Hoskins I A, Katz J, Frieden F J, Ordorica S A, Young B K
Department of Obstetrics and Gynecology, New York University Medical Center, NY 10016.
Am J Obstet Gynecol. 1990 Dec;163(6 Pt 1):1944-7. doi: 10.1016/0002-9378(90)90778-6.

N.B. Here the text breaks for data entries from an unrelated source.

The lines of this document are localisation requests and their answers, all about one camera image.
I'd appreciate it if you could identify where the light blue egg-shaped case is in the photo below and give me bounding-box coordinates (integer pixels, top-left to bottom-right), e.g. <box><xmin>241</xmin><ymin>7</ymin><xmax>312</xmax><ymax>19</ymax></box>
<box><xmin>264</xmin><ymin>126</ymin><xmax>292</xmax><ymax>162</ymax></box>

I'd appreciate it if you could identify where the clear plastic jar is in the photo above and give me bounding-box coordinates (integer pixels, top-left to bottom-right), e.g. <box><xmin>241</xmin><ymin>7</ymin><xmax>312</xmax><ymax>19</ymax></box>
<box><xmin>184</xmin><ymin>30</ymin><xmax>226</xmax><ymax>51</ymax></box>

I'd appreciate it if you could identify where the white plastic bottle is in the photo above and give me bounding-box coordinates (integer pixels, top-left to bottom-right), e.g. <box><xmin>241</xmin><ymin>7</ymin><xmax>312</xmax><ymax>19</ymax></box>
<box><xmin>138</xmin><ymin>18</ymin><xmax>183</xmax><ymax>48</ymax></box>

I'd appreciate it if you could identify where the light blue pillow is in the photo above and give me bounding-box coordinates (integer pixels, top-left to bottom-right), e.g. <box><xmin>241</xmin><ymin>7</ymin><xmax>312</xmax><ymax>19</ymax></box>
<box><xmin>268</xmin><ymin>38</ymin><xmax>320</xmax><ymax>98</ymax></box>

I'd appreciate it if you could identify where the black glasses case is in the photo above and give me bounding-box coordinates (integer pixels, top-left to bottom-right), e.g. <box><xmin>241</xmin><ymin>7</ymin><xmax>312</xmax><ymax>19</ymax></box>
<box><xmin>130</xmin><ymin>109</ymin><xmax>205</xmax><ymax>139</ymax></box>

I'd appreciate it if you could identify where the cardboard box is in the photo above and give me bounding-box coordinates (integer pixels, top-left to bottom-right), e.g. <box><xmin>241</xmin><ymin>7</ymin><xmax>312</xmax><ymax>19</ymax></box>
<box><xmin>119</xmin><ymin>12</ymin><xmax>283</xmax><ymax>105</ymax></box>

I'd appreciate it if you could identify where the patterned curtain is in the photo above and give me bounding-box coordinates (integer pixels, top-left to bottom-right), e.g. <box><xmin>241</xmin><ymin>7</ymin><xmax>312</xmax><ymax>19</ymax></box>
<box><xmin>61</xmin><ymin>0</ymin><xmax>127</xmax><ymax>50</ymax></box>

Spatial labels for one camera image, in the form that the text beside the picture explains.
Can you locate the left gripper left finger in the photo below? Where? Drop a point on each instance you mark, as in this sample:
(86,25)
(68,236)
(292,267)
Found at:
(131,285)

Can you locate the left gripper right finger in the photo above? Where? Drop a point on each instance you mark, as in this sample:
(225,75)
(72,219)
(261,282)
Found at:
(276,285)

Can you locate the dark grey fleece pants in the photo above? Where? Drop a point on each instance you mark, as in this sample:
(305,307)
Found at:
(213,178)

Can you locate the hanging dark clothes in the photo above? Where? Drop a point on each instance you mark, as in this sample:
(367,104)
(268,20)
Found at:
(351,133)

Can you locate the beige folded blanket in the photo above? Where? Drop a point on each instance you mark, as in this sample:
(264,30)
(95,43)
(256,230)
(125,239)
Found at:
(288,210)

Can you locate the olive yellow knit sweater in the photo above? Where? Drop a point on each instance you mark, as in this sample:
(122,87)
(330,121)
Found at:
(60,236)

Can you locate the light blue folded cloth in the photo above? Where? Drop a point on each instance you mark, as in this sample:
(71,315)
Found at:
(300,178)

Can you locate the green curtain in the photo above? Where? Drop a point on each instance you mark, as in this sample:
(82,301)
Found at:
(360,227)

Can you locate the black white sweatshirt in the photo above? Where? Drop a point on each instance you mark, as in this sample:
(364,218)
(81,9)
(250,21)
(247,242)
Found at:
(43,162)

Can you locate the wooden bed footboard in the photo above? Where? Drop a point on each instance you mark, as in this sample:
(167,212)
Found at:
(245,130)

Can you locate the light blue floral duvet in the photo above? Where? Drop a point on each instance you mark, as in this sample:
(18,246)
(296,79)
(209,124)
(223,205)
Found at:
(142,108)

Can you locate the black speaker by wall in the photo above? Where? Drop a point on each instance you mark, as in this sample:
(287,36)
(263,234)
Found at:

Assessment of leukocyte esterase activity in amniotic fluid for the rapid and reliable diagnosis of chorioamnionitis has been demonstrated previously. We compared in vitro inhibition of esterase activity in amniotic fluid with bacterial cultures to identify the origins of the specific esterases released by the infecting organisms. One hundred forty-one samples were tested (90 uninfected, 51 infected). Each sample was evaluated for Gram stain, cultures, and an in vitro esterase assay followed by ebelactone inhibition. Forty-two patients had positive amniotic fluid cultures. Ebelactone produced varying degrees of inhibition of esterase activity (range, 20% to 60%) in the uninfected samples and in those infected with gram-negative organisms. There was no inhibition in the samples infected with gram-positive organisms. Thus different groups of bacteria may elicit the production of different and specific esterases in infected amniotic fluid, as shown by the differences in in vitro inhibition.
先前已证实,通过评估羊水白细胞酯酶活性可快速、可靠地诊断绒毛膜羊膜炎。我们将羊水酯酶活性的体外抑制与细菌培养进行比较,以确定感染生物体释放的特定酯酶的来源。共检测了141份样本(90份未感染,51份感染)。对每个样本进行革兰氏染色、培养以及体外酯酶测定,随后进行埃贝内酯抑制试验。42例患者羊水培养呈阳性。埃贝内酯在未感染样本和感染革兰氏阴性菌的样本中对酯酶活性产生了不同程度的抑制(范围为20%至60%)。感染革兰氏阳性菌的样本中未出现抑制现象。因此,如体外抑制差异所示,不同组别的细菌可能在感染的羊水中引发不同且特定酯酶的产生。